Sit loose to this world’s enjoyments. Be sober. In a little while you will be at your Father’s table above, drinking the wine new with Christ, you will meet with all your brothers and sisters in the Lord, you will have pure joy in God through ceaseless ages. Do not be much taken with the joys that are here. If ever you are so much engrossed with any enjoyment here that it takes away your love for prayer, or for your Bible, or that it would frighten you to hear the cry, Behold the Bridegroom cometh—then your heart is “overcharged”. You are abusing this world.
(ii) Watch. “Knowing the time, that now it is high time to awake out of sleep, for now is our salvation nearer than when we believed.” Nothing is more difficult than to watch. We are naturally like him who said, “a little more sleep, and a little more slumber, a little folding of the hands to sleep”.
One thing is essential to all true watching—the gift of the Holy Spirit. “Anoint thine eyes with eye-salve, that thou mayest see” (Revelation 3:18). Take out the beam that is in thine own eye. Not only abstain from dimming the spiritual eye, but dear it. what shall I watch? Watch the work of grace in thine own soul. Has God cast the seed into the field of thine heart? Then see if the blade appear, or the ear, or the full corn in the ear. Has your soul been made a vineyard of red wine? Then say often to your Beloved, “Let us get up early to the vineyards; let us see if the vine flourish, whether the tender grape appears, and the pomegranates bud forth” (Song 7:12).
Watch thine enemies. You have enemies within, and enemies without. Many seek to take thy crown. “Cast all your care upon the Lord, for he careth for you. Be sober, be vigilant, for your adversary the devil, as a roaring lion, walketh about, seeking whom he may devour.” Watch the Redeemer’s cause. The disciples slept while Jesus’ body sweated drops of blood. Many disciples do the same in our day. Lie not on a bed of ivory while Joseph is in affliction. Be one of the “watchmen over the walls of Jerusalem” (Isaiah 62). Be one of those who watch for the morning.
(iii) Watch unto prayer. Some watch and pray not. Right watching quickens prayer. Seest thou the wants, corruptions, infirmities, backslidings, temptations of thine own spirit, the heart deceitful above all things and desperately wicked, yea, unsearchably wicked to human eye. Watch unto prayer. Let the eye look within, and then above. Seest thou the cause of Jesus bleeding, Israel turning back before their enemies, plants of the Lord’s planting withering, many walking no more with Jesus, Ephesus losing her first love, Laodicea turning lukewarm, ministers fainting in the day of adversity, Jonah fleeing from the presence of the Lord, the hands of Moses weary, Amalek prevailing against Israel? “Watch unto prayer.”

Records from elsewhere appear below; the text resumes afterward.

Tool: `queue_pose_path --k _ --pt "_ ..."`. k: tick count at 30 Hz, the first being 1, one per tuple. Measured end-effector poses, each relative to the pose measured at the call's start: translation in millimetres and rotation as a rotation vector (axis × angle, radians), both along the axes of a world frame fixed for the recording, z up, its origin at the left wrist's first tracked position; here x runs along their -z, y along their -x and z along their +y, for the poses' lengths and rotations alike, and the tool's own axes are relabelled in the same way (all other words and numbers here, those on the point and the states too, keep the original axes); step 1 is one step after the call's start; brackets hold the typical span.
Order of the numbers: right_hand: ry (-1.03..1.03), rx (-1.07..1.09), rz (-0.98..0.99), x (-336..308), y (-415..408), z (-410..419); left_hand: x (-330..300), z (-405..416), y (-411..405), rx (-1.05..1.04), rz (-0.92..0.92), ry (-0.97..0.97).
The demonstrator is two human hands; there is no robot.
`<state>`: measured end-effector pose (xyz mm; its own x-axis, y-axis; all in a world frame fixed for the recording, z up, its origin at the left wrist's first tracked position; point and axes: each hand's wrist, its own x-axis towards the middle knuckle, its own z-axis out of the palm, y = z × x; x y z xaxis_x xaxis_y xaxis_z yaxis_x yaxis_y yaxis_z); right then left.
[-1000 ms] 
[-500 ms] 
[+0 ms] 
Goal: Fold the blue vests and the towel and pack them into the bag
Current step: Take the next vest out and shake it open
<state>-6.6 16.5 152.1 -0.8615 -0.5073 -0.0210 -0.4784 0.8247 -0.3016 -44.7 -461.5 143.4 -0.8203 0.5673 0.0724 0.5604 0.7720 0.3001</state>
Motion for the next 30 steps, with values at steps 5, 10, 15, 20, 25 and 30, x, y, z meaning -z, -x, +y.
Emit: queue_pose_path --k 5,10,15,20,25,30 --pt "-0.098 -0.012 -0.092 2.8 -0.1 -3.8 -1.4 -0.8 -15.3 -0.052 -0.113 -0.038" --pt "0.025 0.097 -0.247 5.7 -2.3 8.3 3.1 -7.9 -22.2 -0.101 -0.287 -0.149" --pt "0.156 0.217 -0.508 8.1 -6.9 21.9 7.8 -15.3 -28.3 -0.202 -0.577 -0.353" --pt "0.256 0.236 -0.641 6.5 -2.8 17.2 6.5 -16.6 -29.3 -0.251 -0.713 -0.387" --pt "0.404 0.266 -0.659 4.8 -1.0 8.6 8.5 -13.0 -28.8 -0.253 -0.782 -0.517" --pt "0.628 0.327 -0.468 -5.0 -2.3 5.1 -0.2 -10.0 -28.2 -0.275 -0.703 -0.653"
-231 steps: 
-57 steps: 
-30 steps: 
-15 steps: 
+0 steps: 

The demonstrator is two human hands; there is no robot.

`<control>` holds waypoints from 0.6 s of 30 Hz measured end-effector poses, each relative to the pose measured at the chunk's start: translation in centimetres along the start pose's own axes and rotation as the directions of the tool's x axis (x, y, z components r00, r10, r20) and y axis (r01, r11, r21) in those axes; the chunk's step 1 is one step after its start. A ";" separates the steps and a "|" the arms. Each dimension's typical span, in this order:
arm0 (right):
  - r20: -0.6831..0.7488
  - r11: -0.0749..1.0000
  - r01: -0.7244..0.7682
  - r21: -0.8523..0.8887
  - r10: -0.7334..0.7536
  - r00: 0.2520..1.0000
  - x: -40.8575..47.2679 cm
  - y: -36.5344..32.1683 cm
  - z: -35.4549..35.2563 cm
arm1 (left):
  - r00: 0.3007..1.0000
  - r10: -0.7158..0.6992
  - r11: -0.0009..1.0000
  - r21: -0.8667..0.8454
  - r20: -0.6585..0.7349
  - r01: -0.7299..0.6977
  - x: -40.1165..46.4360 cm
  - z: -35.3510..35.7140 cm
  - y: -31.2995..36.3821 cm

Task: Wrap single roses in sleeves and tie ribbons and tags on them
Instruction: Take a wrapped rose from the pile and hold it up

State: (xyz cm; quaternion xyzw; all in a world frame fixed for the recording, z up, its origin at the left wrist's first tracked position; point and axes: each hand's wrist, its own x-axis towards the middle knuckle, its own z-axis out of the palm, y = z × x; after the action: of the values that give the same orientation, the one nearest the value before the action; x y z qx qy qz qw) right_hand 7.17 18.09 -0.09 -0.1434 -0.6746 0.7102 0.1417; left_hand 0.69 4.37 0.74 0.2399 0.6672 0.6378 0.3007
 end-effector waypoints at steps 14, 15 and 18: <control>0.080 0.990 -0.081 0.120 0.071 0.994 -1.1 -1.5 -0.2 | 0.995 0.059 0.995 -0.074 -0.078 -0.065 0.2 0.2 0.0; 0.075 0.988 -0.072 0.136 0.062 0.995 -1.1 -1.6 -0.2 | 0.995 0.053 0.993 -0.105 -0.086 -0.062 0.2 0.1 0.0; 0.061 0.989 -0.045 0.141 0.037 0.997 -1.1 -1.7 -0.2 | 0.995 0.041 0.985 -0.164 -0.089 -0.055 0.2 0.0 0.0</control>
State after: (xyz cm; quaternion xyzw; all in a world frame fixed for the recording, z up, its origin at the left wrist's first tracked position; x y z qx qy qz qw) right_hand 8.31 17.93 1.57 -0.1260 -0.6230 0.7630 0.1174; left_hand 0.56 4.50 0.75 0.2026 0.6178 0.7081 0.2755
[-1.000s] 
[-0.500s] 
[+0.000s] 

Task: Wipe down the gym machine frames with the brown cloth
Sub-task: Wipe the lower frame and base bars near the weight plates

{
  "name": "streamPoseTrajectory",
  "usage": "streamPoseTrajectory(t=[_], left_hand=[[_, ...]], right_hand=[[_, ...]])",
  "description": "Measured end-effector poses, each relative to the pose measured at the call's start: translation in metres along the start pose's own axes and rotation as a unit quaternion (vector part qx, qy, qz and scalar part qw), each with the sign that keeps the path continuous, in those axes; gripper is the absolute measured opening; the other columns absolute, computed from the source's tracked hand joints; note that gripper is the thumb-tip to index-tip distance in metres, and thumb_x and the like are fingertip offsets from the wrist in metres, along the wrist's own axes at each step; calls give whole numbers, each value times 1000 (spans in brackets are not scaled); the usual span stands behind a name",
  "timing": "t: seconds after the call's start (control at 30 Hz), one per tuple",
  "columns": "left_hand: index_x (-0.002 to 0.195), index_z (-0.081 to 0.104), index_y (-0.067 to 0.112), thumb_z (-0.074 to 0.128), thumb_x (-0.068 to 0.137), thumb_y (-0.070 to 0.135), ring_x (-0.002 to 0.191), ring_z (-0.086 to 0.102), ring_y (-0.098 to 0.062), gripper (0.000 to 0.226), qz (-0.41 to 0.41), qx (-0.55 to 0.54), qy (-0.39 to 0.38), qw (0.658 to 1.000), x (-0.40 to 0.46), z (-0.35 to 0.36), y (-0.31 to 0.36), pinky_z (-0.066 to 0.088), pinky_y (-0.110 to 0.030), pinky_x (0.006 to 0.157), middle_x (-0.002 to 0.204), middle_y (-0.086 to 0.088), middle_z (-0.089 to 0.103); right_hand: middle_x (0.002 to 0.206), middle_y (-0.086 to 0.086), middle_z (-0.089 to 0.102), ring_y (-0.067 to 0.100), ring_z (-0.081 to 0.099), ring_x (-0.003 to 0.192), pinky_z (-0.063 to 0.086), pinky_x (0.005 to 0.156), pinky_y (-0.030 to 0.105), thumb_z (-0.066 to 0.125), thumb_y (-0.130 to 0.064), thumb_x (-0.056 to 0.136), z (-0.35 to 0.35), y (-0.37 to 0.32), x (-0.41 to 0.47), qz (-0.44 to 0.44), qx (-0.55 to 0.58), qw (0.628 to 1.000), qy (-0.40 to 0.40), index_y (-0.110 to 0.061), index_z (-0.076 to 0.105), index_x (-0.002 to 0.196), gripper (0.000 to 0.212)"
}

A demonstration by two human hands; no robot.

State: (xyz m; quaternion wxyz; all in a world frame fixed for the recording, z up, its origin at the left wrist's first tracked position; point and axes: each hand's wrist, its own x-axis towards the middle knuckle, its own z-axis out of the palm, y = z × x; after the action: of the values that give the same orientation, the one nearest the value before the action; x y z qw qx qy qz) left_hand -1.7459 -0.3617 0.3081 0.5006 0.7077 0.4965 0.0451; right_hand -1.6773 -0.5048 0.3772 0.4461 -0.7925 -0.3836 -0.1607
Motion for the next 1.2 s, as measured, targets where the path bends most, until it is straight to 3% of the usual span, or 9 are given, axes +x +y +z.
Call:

Seest thou a spring-time of love, Immanuel coming over the mountains of Bether, winter departing, flowers appearing, showers of blessing falling? “Watch unto prayer.” Soon Scotland’s day of grace will be ended. “Ask ye of the Lord rain in the time of the latter rain.” Hearest thou Ephraim bemoaning himself, the dry bones of Israel shaking, saints loving her stones? Pray for the peace of Jerusalem; never hold thy peace day nor night, give Him no rest—”Watch unto prayer.”